▶ _Assignment_: Beneath this instruction is a listing. Transcribe from it only the stretch from the line with "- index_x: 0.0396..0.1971" through the line with "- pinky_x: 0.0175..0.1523", both end lines included, exactly as written.

━━━ Task input ━━━

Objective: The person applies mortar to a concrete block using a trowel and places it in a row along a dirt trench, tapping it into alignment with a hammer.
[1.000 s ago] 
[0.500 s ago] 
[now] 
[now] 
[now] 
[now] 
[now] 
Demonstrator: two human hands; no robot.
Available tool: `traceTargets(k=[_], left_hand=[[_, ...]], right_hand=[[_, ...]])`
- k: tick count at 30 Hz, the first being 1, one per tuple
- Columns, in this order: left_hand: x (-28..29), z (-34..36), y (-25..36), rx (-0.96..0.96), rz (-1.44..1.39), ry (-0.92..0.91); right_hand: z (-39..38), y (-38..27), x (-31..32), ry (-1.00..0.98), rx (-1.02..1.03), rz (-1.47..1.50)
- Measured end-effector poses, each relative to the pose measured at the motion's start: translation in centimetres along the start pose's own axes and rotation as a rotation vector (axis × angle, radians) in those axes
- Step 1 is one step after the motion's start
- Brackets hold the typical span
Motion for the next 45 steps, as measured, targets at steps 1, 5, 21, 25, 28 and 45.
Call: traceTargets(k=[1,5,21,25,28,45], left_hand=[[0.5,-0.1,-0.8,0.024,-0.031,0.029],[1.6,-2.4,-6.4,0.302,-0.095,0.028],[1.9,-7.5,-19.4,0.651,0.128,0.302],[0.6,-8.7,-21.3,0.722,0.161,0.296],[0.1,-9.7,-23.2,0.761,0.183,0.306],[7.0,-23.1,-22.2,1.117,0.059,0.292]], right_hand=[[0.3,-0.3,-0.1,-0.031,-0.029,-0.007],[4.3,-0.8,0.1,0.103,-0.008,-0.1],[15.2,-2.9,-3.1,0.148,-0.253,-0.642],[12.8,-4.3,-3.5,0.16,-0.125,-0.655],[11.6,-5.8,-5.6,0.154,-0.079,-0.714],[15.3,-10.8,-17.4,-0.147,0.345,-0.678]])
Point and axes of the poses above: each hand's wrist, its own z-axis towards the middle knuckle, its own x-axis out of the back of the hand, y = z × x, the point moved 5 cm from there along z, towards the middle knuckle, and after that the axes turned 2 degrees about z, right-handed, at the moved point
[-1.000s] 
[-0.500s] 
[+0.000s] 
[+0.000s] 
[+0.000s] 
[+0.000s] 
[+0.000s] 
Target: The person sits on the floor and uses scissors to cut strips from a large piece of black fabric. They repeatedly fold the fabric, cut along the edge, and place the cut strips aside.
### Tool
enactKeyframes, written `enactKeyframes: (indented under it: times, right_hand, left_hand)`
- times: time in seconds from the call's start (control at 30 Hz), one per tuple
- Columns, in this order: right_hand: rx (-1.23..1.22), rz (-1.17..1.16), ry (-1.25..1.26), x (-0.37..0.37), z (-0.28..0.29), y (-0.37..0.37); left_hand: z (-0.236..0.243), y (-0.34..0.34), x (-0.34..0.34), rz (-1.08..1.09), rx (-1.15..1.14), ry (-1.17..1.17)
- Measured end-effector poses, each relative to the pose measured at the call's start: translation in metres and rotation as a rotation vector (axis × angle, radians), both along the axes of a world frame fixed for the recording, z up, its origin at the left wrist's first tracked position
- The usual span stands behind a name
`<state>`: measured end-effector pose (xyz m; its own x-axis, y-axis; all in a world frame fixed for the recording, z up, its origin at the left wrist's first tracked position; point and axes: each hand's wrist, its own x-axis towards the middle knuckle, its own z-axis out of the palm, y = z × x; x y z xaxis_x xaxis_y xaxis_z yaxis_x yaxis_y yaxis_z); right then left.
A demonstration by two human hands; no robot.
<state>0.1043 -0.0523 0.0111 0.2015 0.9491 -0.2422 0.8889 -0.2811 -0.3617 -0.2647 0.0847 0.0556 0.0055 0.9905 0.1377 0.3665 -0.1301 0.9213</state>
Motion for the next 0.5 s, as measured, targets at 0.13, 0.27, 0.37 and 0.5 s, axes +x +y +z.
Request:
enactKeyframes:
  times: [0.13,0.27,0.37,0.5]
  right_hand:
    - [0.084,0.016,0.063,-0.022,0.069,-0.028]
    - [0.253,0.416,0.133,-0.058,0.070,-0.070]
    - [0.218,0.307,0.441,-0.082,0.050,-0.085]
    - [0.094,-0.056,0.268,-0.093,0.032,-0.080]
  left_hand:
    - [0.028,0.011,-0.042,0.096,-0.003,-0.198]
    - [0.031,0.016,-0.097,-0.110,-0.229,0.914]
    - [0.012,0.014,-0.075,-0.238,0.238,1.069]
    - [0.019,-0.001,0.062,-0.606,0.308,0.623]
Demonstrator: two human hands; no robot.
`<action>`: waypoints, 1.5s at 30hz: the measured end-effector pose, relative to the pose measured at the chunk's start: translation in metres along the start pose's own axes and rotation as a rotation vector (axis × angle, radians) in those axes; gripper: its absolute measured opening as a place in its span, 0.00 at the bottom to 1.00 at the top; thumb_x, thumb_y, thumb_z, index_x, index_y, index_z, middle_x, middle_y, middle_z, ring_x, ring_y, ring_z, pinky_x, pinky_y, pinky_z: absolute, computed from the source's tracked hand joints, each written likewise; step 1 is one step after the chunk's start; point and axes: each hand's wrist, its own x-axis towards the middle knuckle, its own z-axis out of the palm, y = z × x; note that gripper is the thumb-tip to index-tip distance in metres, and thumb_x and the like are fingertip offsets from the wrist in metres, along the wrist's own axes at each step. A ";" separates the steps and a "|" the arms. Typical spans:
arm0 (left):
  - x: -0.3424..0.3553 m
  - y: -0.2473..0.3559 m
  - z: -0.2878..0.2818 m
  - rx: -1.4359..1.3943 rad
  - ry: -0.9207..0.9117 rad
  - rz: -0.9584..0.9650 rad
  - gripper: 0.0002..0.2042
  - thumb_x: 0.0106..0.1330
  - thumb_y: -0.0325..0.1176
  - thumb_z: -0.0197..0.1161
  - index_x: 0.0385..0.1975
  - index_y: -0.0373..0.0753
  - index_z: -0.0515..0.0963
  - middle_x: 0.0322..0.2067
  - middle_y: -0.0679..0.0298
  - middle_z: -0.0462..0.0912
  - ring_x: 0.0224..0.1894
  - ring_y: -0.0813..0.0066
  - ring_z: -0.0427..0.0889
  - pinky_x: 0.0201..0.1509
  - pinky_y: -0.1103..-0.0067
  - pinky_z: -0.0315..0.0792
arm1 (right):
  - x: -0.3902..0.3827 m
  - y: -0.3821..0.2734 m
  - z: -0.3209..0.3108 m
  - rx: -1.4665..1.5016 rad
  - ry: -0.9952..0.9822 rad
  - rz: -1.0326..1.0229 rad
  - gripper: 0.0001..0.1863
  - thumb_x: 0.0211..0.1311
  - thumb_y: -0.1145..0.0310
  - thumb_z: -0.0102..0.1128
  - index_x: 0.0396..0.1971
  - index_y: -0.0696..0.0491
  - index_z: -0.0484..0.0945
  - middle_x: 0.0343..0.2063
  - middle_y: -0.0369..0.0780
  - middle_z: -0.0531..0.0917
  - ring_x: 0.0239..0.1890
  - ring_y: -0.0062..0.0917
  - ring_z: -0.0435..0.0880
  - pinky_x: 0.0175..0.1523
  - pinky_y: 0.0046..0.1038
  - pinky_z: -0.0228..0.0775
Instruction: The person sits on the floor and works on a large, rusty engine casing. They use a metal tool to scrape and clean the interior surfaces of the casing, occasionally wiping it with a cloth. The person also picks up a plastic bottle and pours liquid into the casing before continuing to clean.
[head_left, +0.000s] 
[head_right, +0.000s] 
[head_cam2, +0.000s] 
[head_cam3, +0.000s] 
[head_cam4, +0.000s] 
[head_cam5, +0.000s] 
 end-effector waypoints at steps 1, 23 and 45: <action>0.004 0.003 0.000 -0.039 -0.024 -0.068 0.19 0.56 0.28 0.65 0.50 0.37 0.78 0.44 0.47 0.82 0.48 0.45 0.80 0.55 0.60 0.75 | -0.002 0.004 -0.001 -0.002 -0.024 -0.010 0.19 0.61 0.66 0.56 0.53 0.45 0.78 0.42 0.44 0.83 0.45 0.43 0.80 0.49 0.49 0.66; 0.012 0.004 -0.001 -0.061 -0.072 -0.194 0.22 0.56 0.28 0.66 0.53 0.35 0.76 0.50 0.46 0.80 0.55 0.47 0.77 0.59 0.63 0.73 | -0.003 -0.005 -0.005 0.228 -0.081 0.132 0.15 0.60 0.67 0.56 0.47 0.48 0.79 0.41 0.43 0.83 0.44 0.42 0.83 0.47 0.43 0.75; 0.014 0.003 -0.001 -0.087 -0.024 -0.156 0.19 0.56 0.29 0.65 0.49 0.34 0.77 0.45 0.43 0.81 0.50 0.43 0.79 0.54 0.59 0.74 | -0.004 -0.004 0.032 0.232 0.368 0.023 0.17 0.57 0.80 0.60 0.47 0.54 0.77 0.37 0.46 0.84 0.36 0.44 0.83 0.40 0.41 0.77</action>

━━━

▶ _The answer_:
  - index_x: 0.0396..0.1971
  - index_y: -0.0696..0.0491
  - index_z: -0.0484..0.0945
  - middle_x: 0.0343..0.2063
  - middle_y: -0.0369..0.0780
  - middle_z: -0.0531..0.0917
  - ring_x: 0.0239..0.1890
  - ring_y: -0.0062..0.0917
  - ring_z: -0.0435..0.0880
  - pinky_x: 0.0175..0.1523

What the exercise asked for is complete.